Bien sûr, je ne dis pas qu’il ne faut pas chercher à soigner un vaginisme si l’on en ressent le besoin, mais pourquoi n’arrêterions-nous pas aussi de partir du principe que la sexualité doit forcément inclure une pénétration vaginale ?
A* me raconte : « Si je lui disais de “sortir”, il sortait, il n’y avait pas de problème de ce côté là. En revanche, je sentais une espèce de pression au fait qu’il veuille toujours me p énétrer, il disait que je ne savais pas encore ce que c’était, donc qu’il fallait bien “forcer un peu” pour que ça marche… En soi peut être, aujourd’hui je peux me faire pénétrer plus facilement, mais je n’aurais pas dû ressentir une pression comme ça de sa part. »

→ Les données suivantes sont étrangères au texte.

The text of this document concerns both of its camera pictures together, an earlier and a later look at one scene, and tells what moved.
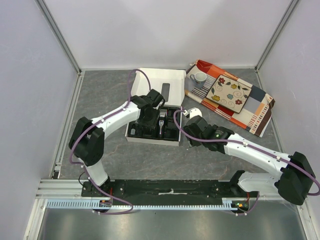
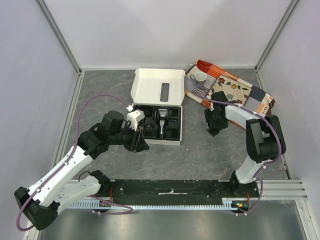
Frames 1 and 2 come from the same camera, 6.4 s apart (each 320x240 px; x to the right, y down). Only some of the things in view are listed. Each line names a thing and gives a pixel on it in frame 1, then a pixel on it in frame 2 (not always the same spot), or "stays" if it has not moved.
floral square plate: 230,92 stays
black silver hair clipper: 162,123 stays
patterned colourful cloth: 254,114 stays
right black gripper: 191,132 to 215,122
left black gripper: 153,123 to 138,143
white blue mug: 200,78 stays

En effet, comme on peut le lire sur la géniale plateforme de téléconsultation en sexologie Mia.co, « le vaginisme n’empêche pas pour autant certains couples de s’épanouir ou de vivre leur sexualité différemment ».

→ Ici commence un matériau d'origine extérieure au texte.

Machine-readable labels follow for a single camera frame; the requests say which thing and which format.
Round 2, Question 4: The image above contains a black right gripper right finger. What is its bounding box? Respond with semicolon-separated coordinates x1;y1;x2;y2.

Pourtant, et pour reprendre les mots bienveillants de Maïa Mazaurette, chroniqueuse sexo au Monde, « l’invitation au plaisir prend tellement de place qu’on oublie la douleur ». On parle de libération sexuelle, de jouissance féminine, de clitoris à tout bout de champ, mais la sexualité reste quand même encore et toujours, une injonction. Celle de prendre du plaisir à tout prix n’est d’ailleurs jamais bien loin.
D’ailleurs, un autre témoignage que j’ai reçu va dans ce sens : « Je n’ai pas d’autre raison de mal vivre le vaginisme qu’une source extérieure », m’explique Y*. « Je me disais que je n’étais pas vraiment une [petite] copine ». Or, son ex-copain lui a expliqué qu’il n’avait jamais eu une sexualité aussi forte que pendant sa relation “vaginique” avec elle.
Guérir du vaginisme
Il existe des programmes variés pour guérir du vaginisme qui vont axer sur une gestion psychologique, physique, et parfois les deux. Il me paraît évidemment important de parler de la possibilité de guérir ce trouble.
La première question à se poser, selon moi, avant d’entamer ce processus, est bien de savoir si le vaginisme entrave notre vie. S’il est un véritable calvaire pour certain·e·s, d’autres parviendront à vivre avec puisqu’iels envisageront la sexualité autrement.
Toutefois, je tiens évidemment à rappeler qu’avoir mal lors d’un rapport sexuel n’a rien de normal. Que l’on ne doit de sexe à personne, sous aucune des formes. La pénétration est une option comme les autres. Et surtout : nous sommes tous·tes différent·e·s, nous ne pouvons donc pas régler nos problèmes de la même manière. Quelque chose d’handicapant pour une personne ne le sera pas pour d’autres.